とりあえず今のことろは、どっちがどっちかはその時まで保留にすることとした。
夕方、帰宅した良太は自室の狭いベッドの上に寝転び、榊の「実績」とやらについて薄暗い感情で想像を巡らせていた。
榊さんの昔の男?
花園の定時に来る前だから、十六歳か十七歳あたりかな。まだ子供じゃん。
榊さんって学年は麗子さんの下だけど、年上なんだよな。
麗子さんも知らないとなると、この辺りの奴じゃないってことか。
そもそも榊さんは高校に入る前は何してた。
花園地区の児童養護施設で育ったことは聞いてるけど。
十五歳で義務教育を終えたその後は?
良太は、今更ながら榊龍時についてあまり多くの情報を有していないことに不安を覚える。

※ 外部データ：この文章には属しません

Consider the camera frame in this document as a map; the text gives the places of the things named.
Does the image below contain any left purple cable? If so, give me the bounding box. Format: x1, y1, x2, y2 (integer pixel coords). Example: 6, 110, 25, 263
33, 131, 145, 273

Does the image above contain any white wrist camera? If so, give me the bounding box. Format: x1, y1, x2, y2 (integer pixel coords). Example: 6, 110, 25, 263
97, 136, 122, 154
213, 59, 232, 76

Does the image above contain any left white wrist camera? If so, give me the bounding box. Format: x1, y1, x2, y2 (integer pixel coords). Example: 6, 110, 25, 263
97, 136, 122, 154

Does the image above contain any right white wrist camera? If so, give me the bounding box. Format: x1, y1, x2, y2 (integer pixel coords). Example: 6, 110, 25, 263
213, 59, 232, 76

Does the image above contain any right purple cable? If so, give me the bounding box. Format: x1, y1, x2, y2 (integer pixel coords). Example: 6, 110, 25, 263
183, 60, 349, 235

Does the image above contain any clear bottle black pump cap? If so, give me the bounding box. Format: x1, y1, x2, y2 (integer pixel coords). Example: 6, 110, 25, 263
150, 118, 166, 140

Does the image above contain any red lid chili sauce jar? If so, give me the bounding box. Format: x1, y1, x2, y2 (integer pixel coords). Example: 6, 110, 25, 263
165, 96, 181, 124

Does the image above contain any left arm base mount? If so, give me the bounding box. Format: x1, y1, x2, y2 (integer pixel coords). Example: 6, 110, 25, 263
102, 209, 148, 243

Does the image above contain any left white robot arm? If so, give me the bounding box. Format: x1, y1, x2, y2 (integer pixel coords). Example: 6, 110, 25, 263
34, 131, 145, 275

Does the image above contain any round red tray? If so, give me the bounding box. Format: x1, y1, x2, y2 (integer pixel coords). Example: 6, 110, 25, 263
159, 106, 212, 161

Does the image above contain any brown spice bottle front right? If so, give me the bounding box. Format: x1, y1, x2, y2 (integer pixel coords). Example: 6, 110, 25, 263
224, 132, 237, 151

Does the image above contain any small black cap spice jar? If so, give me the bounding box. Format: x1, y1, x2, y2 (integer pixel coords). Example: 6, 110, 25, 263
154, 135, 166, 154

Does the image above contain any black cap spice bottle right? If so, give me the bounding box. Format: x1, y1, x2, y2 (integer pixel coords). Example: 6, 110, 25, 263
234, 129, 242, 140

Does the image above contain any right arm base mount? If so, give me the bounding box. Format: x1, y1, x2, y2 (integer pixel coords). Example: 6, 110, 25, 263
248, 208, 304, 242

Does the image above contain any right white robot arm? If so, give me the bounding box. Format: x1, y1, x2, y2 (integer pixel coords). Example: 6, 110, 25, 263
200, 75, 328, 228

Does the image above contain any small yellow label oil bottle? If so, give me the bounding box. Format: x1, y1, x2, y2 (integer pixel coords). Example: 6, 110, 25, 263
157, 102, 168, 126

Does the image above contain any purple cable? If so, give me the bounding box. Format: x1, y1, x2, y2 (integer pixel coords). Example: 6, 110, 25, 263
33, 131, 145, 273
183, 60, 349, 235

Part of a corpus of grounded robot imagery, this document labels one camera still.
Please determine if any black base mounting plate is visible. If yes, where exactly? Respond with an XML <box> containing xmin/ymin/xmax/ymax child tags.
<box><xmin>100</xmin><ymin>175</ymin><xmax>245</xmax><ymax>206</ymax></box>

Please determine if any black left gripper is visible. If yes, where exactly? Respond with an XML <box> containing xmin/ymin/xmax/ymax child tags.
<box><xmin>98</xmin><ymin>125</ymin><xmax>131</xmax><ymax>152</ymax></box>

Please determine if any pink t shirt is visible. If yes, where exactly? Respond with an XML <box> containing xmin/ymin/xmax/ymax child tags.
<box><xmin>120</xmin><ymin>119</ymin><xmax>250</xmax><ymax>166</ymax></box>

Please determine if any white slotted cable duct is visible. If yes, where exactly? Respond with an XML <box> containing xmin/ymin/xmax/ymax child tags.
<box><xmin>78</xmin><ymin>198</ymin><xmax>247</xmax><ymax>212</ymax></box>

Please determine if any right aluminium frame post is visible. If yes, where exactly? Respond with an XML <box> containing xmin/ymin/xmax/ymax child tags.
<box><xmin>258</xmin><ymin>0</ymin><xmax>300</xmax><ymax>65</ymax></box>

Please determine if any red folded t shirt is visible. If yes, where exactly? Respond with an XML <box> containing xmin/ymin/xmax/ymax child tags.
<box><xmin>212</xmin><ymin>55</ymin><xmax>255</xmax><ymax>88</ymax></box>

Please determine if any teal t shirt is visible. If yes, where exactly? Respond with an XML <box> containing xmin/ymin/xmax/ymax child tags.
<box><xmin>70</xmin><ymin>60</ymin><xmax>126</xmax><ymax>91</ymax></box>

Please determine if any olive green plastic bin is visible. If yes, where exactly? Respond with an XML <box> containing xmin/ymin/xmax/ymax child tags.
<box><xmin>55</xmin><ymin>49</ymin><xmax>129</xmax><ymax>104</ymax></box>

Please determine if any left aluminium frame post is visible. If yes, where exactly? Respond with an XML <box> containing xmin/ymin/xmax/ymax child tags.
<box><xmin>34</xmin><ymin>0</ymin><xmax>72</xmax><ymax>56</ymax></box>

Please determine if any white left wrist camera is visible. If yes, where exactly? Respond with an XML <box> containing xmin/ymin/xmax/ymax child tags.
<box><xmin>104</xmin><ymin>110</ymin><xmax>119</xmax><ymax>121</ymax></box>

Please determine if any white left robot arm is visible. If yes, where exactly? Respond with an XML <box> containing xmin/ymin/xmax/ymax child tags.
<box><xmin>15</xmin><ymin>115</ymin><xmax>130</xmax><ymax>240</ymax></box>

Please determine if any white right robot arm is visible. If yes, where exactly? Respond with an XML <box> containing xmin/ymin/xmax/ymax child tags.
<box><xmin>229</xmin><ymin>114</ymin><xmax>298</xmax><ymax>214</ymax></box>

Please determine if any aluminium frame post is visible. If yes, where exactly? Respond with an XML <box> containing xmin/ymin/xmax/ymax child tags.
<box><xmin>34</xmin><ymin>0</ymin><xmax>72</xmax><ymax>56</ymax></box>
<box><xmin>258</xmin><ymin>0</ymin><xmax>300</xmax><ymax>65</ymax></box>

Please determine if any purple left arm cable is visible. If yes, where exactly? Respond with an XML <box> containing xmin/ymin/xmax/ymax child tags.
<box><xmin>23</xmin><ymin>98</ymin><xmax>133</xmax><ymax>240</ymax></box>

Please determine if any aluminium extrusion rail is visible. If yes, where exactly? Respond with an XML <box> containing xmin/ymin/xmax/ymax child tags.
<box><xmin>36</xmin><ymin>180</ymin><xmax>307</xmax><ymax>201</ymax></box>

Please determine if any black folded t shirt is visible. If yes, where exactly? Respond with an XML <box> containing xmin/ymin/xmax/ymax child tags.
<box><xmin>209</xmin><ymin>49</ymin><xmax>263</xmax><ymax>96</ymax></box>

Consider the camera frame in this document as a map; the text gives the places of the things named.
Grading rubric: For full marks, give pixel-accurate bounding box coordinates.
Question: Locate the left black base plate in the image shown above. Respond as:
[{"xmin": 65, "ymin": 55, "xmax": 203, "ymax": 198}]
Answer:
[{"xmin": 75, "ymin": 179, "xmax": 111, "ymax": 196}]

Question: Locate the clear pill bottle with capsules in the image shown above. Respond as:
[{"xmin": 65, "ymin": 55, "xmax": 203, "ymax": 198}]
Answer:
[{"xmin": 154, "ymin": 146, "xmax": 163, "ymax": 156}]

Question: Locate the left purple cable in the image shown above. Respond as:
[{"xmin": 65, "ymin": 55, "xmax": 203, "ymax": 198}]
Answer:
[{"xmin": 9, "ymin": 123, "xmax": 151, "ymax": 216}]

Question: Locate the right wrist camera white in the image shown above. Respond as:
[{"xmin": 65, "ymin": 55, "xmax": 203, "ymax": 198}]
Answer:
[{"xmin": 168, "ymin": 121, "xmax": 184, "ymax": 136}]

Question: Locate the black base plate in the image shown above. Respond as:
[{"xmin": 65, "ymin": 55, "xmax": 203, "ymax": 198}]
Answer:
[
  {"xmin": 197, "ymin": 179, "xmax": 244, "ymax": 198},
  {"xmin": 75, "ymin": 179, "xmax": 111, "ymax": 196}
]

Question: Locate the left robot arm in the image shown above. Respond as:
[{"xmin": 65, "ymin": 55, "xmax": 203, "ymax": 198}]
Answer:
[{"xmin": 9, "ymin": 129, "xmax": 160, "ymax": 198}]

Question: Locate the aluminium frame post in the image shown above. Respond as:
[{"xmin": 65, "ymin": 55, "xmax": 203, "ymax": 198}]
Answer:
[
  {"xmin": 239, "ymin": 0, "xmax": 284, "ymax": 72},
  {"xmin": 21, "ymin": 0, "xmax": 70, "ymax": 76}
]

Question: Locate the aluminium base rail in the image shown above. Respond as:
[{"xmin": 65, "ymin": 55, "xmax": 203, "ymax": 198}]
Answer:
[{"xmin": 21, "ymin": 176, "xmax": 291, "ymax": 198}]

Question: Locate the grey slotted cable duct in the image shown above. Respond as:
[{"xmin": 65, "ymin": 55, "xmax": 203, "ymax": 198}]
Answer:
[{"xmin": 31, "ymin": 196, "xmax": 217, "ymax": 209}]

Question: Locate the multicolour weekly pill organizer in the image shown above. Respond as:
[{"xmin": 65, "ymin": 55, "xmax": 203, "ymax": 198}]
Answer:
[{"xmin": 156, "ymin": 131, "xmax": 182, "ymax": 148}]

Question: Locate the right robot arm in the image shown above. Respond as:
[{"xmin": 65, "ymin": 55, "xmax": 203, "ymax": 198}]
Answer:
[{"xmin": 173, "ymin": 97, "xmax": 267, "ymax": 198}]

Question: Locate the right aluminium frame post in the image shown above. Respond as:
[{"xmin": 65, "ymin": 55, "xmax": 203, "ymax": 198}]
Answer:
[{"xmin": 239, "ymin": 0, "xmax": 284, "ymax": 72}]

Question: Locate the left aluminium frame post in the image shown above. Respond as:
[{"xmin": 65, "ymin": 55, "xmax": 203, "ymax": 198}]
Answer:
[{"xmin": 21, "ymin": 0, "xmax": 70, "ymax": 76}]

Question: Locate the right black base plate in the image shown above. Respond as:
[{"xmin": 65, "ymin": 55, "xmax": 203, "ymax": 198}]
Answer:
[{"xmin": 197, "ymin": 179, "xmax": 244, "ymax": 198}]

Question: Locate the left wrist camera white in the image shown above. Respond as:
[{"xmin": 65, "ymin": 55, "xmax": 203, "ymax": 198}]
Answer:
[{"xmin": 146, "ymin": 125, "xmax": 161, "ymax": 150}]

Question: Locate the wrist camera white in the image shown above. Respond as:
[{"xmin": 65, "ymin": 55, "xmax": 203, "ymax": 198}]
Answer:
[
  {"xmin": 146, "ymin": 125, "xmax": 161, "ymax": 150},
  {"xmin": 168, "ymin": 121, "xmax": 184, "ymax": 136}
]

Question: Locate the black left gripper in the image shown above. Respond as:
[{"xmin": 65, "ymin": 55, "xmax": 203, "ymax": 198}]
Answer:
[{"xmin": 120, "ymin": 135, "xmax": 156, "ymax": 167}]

思い返せば、そう、なぜ雪城地区の番斡旋所〔白幻〕などという場所を知っているのか。
高校時代、榊にそこの住所と電話番号を教えられたとき、一応ネットで調べてみたことがある。だが検索結果にそんな名前の店は出てこなかったのだ。ただ地図上には建物のマークが記され、画像を見る限りでは上品な白い高層ビルが映し出されていただけだった。
榊さんには、中学を卒業してから花高の定時へ入学するまでに空白期間があるんだ。
空白といっても自分が知らないだけで、その間も榊さんの人生は続いてた。
そのとき何かあったのか。
榊さんほど綺麗な人なら男の恋人がいたって不思議じゃないが。
その男とは別れたってことか。
受け入れる側が向いてない実績があるってことは、そいつとは体の相性が悪かったんだろうな。

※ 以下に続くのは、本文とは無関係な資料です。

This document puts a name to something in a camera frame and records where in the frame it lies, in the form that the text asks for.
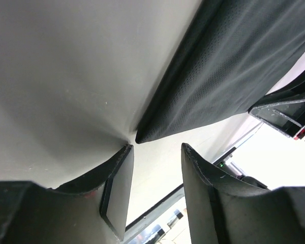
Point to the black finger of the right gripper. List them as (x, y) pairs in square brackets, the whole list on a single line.
[(284, 109)]

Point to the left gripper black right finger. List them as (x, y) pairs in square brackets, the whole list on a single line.
[(224, 209)]

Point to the black t shirt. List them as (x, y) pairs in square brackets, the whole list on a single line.
[(232, 54)]

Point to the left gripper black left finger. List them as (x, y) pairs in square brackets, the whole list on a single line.
[(91, 208)]

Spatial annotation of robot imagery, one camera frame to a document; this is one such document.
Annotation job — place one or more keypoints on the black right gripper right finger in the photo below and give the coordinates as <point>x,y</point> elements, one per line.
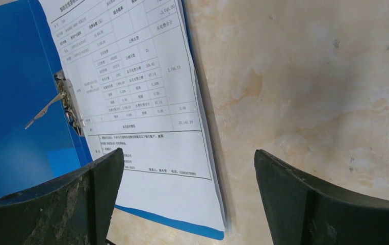
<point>303,209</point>

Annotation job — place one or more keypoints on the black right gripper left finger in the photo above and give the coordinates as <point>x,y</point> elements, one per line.
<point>75,208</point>

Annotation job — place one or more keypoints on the blue clip file folder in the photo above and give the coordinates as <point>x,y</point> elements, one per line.
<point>41,133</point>

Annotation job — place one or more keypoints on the Chinese printed paper sheet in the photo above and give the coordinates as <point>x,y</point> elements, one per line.
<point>133,76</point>

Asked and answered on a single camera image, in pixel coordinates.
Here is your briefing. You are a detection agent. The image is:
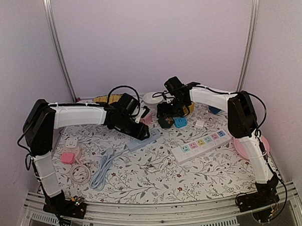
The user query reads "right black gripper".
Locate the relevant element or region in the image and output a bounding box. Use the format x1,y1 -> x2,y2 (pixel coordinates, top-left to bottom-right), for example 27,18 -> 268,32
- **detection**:
156,96 -> 188,118

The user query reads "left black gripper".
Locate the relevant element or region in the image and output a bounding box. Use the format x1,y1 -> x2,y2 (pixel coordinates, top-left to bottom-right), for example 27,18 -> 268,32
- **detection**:
118,113 -> 151,142

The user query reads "pink cube plug adapter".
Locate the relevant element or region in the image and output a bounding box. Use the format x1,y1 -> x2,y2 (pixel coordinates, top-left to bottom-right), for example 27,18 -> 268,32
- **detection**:
140,112 -> 152,125

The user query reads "dark green cube socket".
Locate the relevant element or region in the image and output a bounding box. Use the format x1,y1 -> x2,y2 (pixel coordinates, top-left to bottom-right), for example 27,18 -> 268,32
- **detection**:
158,116 -> 174,129

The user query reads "light blue cube adapter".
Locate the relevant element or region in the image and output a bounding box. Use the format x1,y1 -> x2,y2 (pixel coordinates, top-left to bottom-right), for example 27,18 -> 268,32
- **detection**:
174,117 -> 188,129

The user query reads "yellow cube plug adapter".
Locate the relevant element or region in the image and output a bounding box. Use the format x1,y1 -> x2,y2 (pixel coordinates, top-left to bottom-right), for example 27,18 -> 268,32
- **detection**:
186,102 -> 195,114

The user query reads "white long power strip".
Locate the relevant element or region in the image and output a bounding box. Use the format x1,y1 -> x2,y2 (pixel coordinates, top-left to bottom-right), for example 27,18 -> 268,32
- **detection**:
171,129 -> 232,164

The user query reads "dark blue cube socket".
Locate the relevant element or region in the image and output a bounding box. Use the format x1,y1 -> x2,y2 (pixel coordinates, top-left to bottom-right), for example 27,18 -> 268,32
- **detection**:
208,106 -> 221,115

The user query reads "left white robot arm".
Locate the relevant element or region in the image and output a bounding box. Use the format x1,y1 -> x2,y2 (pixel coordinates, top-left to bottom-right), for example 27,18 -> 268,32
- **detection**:
18,93 -> 150,214

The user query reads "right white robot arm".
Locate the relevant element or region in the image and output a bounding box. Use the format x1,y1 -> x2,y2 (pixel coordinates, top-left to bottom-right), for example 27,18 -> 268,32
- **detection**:
157,76 -> 281,207

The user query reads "white plug adapter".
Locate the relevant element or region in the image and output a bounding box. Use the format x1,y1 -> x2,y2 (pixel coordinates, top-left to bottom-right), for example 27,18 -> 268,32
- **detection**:
65,137 -> 79,149

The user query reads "pink square plug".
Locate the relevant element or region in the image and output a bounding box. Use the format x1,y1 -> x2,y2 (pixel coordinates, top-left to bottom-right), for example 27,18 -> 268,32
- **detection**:
61,152 -> 75,164

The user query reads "white ceramic bowl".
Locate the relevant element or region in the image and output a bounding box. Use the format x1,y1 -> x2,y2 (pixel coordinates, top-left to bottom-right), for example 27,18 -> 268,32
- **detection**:
143,92 -> 163,105

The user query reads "small white charger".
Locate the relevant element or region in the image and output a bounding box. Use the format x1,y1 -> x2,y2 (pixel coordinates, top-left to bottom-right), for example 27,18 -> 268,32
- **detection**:
195,120 -> 205,129

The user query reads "black and tan mat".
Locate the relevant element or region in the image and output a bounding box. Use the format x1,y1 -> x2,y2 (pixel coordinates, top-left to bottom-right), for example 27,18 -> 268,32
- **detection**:
93,94 -> 122,103

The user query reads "pink round power strip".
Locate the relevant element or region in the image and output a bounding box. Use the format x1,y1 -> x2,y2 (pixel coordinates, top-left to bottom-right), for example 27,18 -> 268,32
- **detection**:
62,145 -> 81,161

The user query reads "pink plastic plate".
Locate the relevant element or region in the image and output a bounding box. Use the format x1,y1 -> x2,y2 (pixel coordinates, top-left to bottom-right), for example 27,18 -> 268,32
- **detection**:
233,135 -> 270,160

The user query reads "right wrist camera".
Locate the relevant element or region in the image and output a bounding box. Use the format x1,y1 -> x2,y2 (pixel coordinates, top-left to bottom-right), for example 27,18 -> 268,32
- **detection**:
162,90 -> 174,103

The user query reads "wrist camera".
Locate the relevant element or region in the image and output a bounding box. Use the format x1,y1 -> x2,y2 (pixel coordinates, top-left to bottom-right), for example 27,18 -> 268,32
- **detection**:
162,90 -> 174,103
135,105 -> 150,123

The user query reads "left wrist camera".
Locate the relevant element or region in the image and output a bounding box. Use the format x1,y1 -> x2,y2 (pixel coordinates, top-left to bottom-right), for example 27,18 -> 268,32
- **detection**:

そもそもβの男性はそうした役割には、基本的に不向きなんじゃね?
だって体の構造がそうじゃん。
女の人とか、Ωとは違うんだから。
ふと、榊の言葉が頭をよぎる。
『αはΩと一緒になるべき』
『βはαを幸せにはできない』
『Ωを愛するように私を愛するな』
『向いていないという実績がある』
手渡されたメモ、番を斡旋する白幻。
ひょっとして全部繋がってるのか?
もし彼の言う「α」と「Ω」が特定の個人であったとしたら。
するとどうなる。
βを抱く方、となるとやはりαだろう。俺が榊さんにそうしたいように。
で、そのαは榊さんじゃなくΩを取った。
白幻でΩを選んで。
榊さんを捨てた?
どこのどいつだ──
「ぶっ殺してやる」
しかし、ああだこうだ勝手な妄想で怒りを膨らませていても、埒の開かないことである。とにかく良太が、晴れて榊龍時の恋人となったことだけは事実なのだ。
今の榊さんの恋人は俺。
昔の男なんて忘れるぐらいにめちゃくちゃ大事にしてえし。
そもそも俺は番なんていらないし、Ωにも興味ない。
もしあれの相性が悪くても別れる気なんか全然ない。
そもそも榊さんとセフレになりたいわけじゃねえし。
抱きたいのは、山々だけど……。
榊のもとに注文したベッドが届くのは日曜日だ。一緒に寝るベッド、と言った。
グレーとネイビーの寝具も揃っている。汚れても構わない色合いのもの、と言った。
良太がどうであれ、榊はそういう関係を視野に入れているのだ。
どちらが抱く方かは、まだ決まっていないけど。